« Quarante-six États parties ont soumis leur rapport annuel 2025 dans les délais impartis, soit un taux de soumission à temps de 40%, en baisse par rapport aux 44% enregistrés pour les rapports 2023 et 2024 », a déploré devant la presse à Genève Alexandra Marksteiner, membre du « ATT Monitor », l’organe de suivi du TCA.
En outre, a-t-elle révélé, « seuls 26 rapports annuels pour 2024 – soit 23% des rapports attendus – ont été jugés suffisamment transparents. Il s’agit du pourcentage le plus faible de rapports annuels véritablement transparents enregistré depuis l’entrée en vigueur du Traité ».
Pour être jugé suffisamment transparent, chaque rapport doit être rendu public, contenir des informations classées par type d’arme, identifier les partenaires commerciaux, préciser si les données concernent des autorisations ou des ventes effectives et indiquer le nombre d’unités ou la valeur financière des transactions, a-t-elle indiqué, précisant qu’ils ne disposaient pas encore des évaluations de transparence pour 2025.
Selon Mme Marksteiner, parmi les bons élèves figurent le Pérou, qui s’est distingué en soumettant les rapports les plus systématiquement détaillés et plusieurs pays européens tels que les Pays-Bas, la Pologne, la République tchèque, la Roumanie, la Bulgarie, la Serbie ou la Grèce.
« Le recul des rapports véritablement transparents et de la disponibilité des informations publiques met en lumière des problèmes plus vastes liés à la transparence du commerce mondial des armes », avance l’organe de suivi dans un communiqué.
Cette situation est selon lui « particulièrement préoccupante à une époque marquée par la hausse des dépenses militaires, l’escalade des conflits et le recul de la paix ».

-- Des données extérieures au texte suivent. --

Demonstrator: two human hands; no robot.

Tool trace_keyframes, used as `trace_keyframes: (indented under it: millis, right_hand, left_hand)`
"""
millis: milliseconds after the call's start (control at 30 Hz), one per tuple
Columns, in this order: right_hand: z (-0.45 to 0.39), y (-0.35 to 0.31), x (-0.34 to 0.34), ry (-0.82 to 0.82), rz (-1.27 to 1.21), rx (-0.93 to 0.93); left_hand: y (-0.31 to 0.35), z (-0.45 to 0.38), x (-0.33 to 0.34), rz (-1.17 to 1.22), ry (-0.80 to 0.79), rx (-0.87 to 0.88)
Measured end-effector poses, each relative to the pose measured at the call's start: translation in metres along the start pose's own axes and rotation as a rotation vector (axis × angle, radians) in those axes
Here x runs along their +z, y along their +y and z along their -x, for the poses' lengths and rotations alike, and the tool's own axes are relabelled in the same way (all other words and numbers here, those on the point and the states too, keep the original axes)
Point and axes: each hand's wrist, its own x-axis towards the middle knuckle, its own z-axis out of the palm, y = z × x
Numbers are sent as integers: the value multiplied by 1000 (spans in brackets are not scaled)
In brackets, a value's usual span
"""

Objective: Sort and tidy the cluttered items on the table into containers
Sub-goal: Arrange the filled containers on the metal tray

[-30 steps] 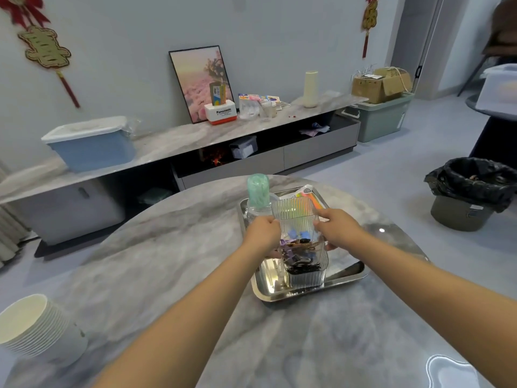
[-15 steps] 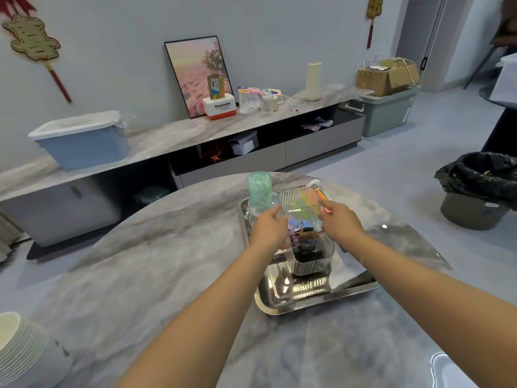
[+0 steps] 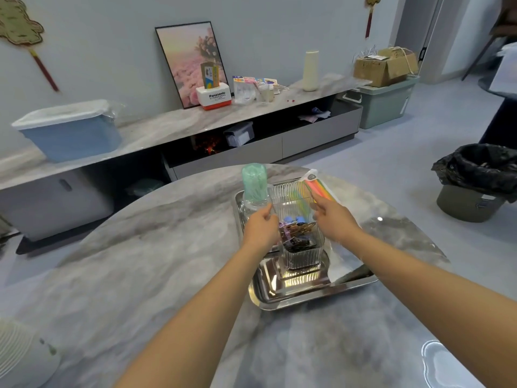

« En l’absence de rapports précis, exhaustifs et accessibles au public, il devient de plus en plus difficile d’évaluer le respect du Traité sur le commerce des armes (TCA) et de garantir l’obligation de rendre des comptes dans ce secteur », a-t-il encore alerté.
Le TCA a été adopté en 2013 par l’ONU et est entré en vigueur l’année suivante. Il prévoit que chaque pays signataire évalue avant toute transaction si les armes vendues risquent d’être utilisées pour contourner un embargo international, d’être détournées au profit de criminels ou de violer les droits de l’Homme.
Les armements couverts vont du pistolet aux avions et navires de guerre, en passant par les missiles.
Les Etats-Unis, principal pourvoyeur d’armes de la planète, avaient signé ce traité sous la présidence de Barack Obama, mais le Congrès ne l’a jamais ratifié depuis, alors que la Chine a rejoint le traité en 2020. La France a ratifié le traité peu après sa création en 2014.